Your answer should be the lines below from the one with "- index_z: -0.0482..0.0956" to the one with "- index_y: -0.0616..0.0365", both included, given again exactly and with nothing added.
+++ DATA UNDER STUDY
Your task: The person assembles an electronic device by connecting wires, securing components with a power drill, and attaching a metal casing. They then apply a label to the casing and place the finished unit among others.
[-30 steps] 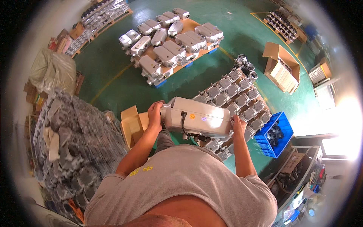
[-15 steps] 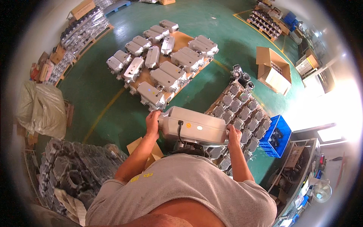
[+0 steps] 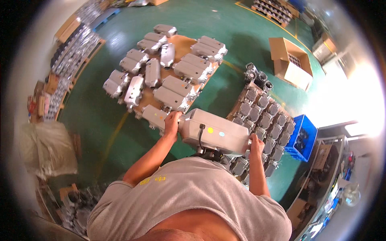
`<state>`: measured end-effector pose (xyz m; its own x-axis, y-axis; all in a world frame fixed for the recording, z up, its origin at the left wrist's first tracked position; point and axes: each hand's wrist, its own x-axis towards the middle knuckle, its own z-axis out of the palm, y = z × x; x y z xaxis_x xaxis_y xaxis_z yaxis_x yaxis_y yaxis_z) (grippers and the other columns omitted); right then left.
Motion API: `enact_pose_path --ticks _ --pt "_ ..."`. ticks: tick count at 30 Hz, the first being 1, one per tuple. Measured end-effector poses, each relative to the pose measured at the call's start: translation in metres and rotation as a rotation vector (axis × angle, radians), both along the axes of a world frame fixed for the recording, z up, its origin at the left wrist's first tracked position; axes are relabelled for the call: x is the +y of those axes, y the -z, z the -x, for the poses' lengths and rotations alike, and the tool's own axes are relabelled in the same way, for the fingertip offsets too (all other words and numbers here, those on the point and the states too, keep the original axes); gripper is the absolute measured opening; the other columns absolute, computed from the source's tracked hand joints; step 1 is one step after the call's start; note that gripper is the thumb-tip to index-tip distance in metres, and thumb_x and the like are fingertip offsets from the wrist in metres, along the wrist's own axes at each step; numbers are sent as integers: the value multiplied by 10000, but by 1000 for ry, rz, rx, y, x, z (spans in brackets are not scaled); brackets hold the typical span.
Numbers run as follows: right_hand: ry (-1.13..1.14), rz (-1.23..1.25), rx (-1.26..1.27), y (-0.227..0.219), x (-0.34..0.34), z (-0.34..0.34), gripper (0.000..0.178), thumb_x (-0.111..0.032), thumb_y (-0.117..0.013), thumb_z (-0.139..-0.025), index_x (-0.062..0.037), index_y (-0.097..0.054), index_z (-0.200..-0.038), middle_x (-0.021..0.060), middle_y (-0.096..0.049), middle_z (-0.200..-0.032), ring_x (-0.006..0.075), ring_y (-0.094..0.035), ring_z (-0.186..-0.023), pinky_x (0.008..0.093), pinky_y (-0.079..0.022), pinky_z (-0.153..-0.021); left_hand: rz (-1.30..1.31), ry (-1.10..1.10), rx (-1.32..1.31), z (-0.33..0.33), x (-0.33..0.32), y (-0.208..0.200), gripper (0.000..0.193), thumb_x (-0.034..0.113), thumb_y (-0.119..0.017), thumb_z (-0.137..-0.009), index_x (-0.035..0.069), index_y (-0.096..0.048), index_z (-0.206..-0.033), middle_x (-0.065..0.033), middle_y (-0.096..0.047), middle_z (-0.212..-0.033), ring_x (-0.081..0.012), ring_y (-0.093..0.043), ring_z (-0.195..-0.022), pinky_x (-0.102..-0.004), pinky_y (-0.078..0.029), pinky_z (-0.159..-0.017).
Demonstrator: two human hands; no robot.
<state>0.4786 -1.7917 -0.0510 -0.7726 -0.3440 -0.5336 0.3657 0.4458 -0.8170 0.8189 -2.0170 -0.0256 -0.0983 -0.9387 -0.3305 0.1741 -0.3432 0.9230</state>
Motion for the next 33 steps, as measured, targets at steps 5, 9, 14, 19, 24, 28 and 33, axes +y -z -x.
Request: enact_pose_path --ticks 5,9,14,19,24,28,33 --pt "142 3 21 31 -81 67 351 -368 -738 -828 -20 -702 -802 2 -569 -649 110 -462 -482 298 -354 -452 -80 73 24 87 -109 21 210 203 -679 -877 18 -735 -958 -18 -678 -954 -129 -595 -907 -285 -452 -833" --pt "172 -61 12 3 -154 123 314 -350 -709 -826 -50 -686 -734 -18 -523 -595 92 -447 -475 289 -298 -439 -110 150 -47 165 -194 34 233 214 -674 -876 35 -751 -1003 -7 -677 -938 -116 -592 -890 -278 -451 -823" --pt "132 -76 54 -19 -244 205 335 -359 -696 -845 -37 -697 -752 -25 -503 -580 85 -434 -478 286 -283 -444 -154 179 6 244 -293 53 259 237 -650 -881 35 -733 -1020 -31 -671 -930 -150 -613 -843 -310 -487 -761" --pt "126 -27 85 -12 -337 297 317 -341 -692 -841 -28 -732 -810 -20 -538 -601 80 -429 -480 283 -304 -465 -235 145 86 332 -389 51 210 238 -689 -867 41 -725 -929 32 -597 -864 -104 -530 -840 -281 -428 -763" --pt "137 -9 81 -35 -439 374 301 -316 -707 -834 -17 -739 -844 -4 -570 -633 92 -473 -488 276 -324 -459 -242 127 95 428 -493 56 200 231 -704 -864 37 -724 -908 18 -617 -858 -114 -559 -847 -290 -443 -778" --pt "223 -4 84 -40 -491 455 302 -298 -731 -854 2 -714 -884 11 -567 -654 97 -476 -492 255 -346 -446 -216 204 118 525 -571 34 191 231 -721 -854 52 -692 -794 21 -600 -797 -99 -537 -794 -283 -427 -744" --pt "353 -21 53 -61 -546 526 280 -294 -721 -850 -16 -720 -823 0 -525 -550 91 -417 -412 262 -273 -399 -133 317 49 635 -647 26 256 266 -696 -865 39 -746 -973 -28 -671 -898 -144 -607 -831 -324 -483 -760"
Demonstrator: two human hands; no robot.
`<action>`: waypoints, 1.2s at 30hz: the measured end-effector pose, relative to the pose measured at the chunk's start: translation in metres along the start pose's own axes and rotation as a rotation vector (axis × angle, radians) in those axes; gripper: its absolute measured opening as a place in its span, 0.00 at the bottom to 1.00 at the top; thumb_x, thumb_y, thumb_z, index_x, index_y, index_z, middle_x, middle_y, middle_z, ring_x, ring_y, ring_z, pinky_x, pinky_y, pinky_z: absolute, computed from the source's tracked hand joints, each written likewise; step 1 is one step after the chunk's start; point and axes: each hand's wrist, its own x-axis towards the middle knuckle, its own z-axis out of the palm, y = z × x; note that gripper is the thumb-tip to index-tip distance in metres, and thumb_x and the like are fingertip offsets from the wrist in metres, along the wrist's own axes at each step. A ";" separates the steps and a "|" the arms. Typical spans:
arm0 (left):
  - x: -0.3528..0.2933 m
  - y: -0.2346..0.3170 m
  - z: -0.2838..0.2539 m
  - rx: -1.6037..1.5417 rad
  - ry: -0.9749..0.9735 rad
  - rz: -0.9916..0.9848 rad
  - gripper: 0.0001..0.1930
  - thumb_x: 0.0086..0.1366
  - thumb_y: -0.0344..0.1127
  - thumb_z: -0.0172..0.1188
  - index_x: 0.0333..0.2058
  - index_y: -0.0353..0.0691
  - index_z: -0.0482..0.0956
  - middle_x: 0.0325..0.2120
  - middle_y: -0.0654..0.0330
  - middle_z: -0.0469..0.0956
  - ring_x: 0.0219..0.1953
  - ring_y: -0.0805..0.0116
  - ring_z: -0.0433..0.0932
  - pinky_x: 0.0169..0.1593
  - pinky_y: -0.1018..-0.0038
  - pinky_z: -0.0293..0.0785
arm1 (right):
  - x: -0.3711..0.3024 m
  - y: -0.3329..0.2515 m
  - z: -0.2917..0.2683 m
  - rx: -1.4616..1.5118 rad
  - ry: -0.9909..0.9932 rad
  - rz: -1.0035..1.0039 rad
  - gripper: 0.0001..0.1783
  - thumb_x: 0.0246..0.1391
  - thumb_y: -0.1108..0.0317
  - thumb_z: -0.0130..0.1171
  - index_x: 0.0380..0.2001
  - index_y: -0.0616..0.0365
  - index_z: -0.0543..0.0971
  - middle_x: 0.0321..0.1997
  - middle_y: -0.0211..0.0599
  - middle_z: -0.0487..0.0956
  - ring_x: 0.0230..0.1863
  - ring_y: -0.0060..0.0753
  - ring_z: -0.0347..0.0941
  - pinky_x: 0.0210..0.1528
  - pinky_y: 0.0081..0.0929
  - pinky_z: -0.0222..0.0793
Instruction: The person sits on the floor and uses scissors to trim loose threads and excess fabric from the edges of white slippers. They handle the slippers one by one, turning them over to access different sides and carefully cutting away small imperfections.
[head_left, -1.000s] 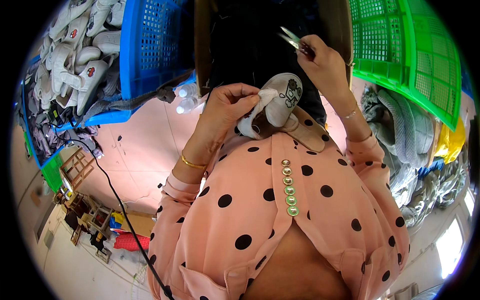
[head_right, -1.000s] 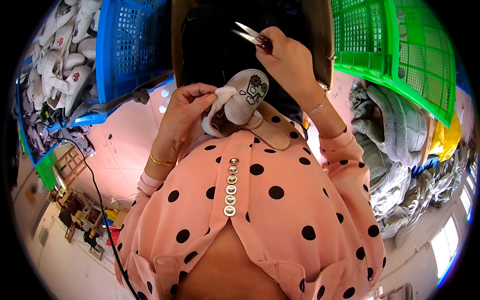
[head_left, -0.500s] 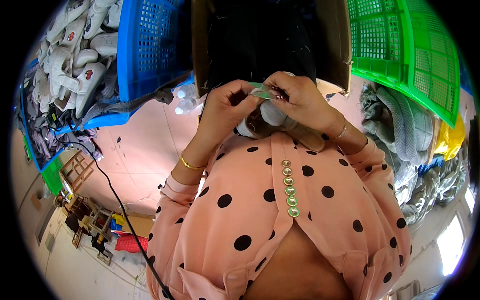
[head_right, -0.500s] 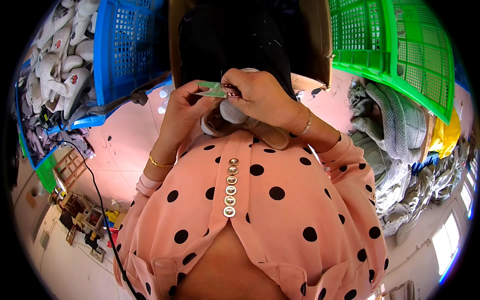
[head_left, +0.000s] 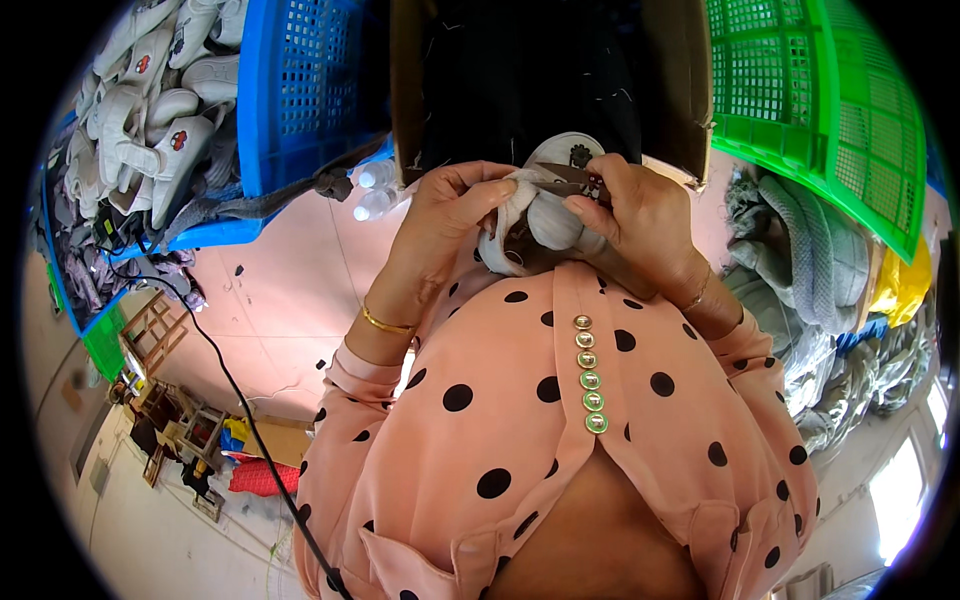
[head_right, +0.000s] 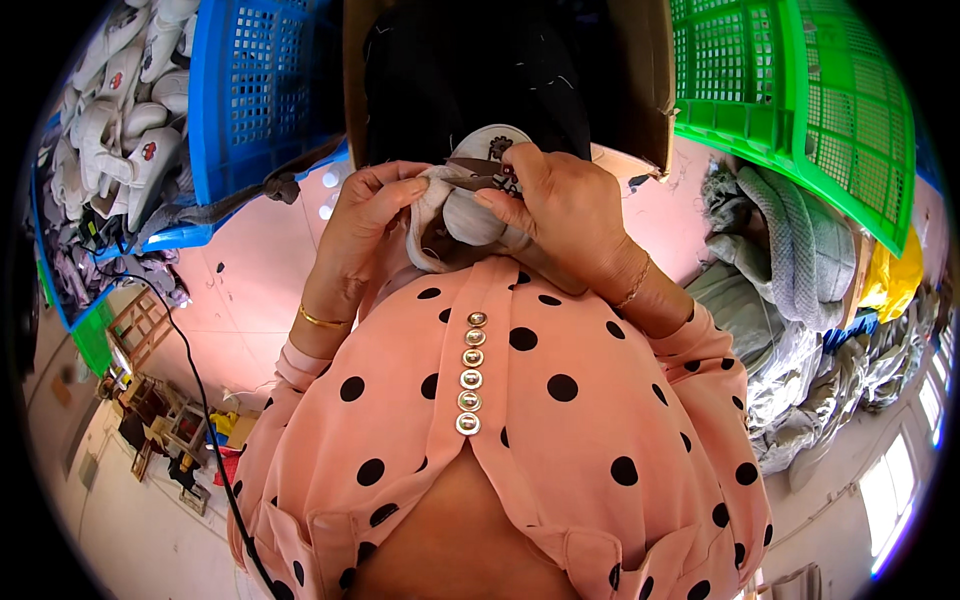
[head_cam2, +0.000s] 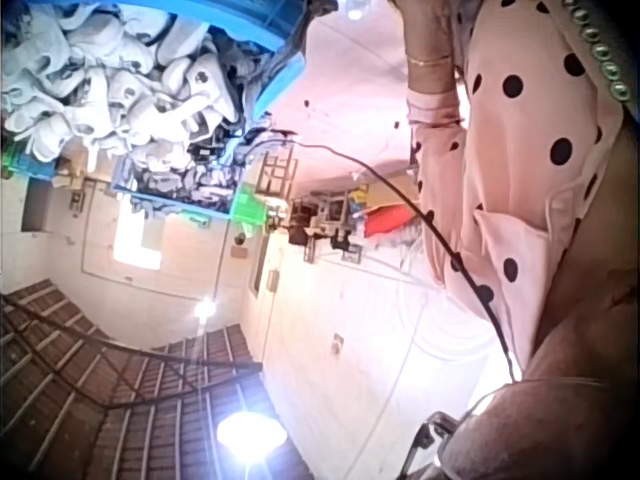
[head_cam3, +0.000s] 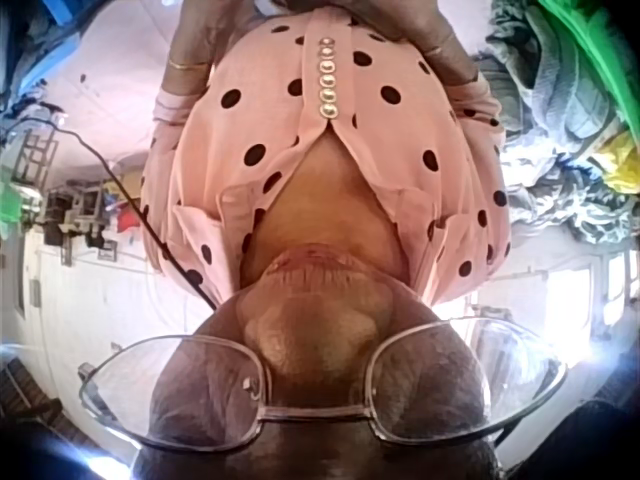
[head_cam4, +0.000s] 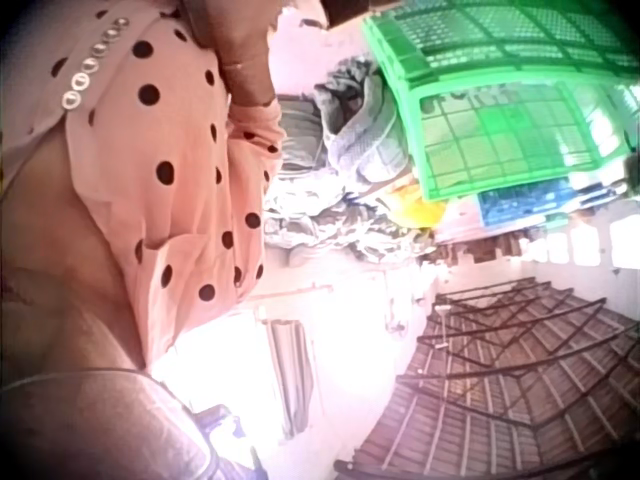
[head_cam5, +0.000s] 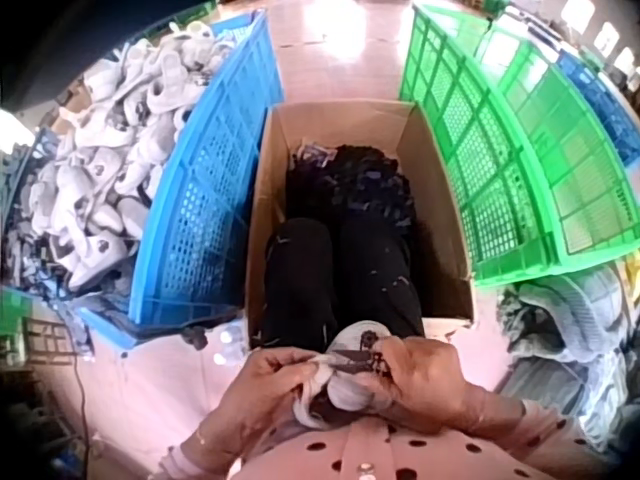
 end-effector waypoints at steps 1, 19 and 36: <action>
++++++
• COMPLETED EXERCISE:
  - index_z: -0.0482..0.0956
  - middle_x: 0.0325..0.2120
  - middle_y: -0.0654..0.0330
  - middle_z: -0.0469..0.0956
  - ring_x: 0.0219..0.1953
  - ring_y: -0.0805..0.0116
  - ring_z: -0.0433..0.0932
  - pinky_x: 0.0169..0.1593
  - pinky_y: -0.1018..-0.0038
  - pinky_z: -0.0293..0.0785
arm1 (right):
  - x: -0.3711..0.3024 m
  - y: -0.3329..0.2515 m
  - z: -0.2917..0.2683 m
  - rx: -1.4616..1.5118 rad
  - ry: -0.9909..0.9932 rad
  - rz: -1.0035..1.0039 rad
  - gripper: 0.0001..0.1783
  - thumb_x: 0.0246..0.1391
  - thumb_y: -0.1108..0.0317
  - thumb_z: -0.0130..0.1171
  - index_x: 0.0380..0.2001
  - index_y: -0.0616..0.0365

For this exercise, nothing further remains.